Court Opinion

ID: 6810149
Source: CourtListenerOpinion
Date Created: 2022-07-23 18:52:46.320901+00
Date Added: 2024-06-11T16:03:37.494271
License: Public Domain

*760OPINION.
GREen:
In 1894 the petitioner and his cousin, Ernest Donner, formed a partnership for the manufacture and sale of hatters’ fur. This partnership existed until March 15,1920, when the two individuals conveyed all the assets to a corporation with the same name, and became the sole stockholders in the corporation. The corporation continued in business until December 31,1921, when it was liquidated and the stockholders re-formed a partnership. The business of the corporation and the partnership was, at all times, the same. During the year 1921, the corporation sustained a net loss in the amount of $26,948.86, which the petitioner is seeking to have deducted from the partnership income for the subsequent year.
The pertinent net loss provisions of the Eevenue Act of 1921 are as follows:
Seo. 204. (a) That as used in this section the terra “net loss” means only net losses resulting from the operation of any trade or business regularly carried on by the taxpayer * * *.
(b) If for any taxable year beginning after December 31, 1920, it appears from the production of evidence satisfactory to the Commissioner that any taxpayer has sustained a net loss, the amount thereof shall be deducted from the net income of the taxpayer for the succeeding taxable year; * ⅜ *
(c) The benefit of this section shall be allowed to the members of a partnership * * *.
*761The loss which the petitioner is here seeking to have deducted in computing the net income of the partnership for the year 1922, is a net loss sustained by a corporation, the assets of which were transferred in liquidation to its stockholders, who thereupon contributed such assets to a partnership composed of the individuals who had previously held the stock of the corporation.
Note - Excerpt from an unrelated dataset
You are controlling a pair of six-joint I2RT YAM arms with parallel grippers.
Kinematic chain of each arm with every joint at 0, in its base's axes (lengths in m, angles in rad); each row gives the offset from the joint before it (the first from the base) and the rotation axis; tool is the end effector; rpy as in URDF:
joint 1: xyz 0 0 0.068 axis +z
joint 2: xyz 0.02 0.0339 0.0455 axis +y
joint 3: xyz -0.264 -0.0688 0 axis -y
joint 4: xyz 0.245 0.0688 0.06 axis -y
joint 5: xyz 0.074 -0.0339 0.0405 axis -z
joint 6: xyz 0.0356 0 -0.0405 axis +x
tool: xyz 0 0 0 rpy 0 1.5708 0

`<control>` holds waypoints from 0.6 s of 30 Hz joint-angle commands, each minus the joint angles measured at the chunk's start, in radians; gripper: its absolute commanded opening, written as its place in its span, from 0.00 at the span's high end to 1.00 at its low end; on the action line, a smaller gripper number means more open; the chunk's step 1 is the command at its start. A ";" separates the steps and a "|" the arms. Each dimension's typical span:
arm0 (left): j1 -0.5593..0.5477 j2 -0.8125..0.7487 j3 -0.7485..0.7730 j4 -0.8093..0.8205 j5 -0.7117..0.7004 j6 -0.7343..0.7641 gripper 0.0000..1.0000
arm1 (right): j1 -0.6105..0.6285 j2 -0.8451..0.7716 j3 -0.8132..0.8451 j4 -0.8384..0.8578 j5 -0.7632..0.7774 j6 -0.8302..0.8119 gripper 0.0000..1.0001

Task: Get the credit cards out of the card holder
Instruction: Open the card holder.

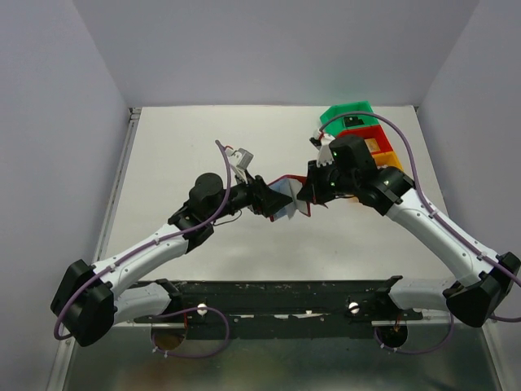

Section 2(9) reads as follows:
The term “ taxpayer " includes any person, trust or estate subject to a tax imposed by this Act.
In subparagraph (1) of the same section appears the following definition:
The term “ person ” includes partnerships and corporations, as well as individuals.
It thus appears that by statute the corporation is a separate taxable entity, and it is a matter of common knowledge that the scheme adopted by Congress in levying income and excess-profits taxes contemplates its taxation as such. The corporation, although its stock was owned by the individuals who formed the partnership which took over the business, was a separate and distinct taxable entity. It, and not its stockholders, was the taxpayer. Here, as in Marry J. Gutman, 7 B. T. A. 500, “ We are asked in this proceeding to disregard the corporate entity and hold that the petitioner was in fact a part owner of the business and that the business carried on by the corporation was his business to the extent of his stockholdings.” In that case, we declined to allow a stockholder to reduce his income by his share of the net loss of the corporation, and our ruling here must be the same.

Judgment will be entered for the respondent.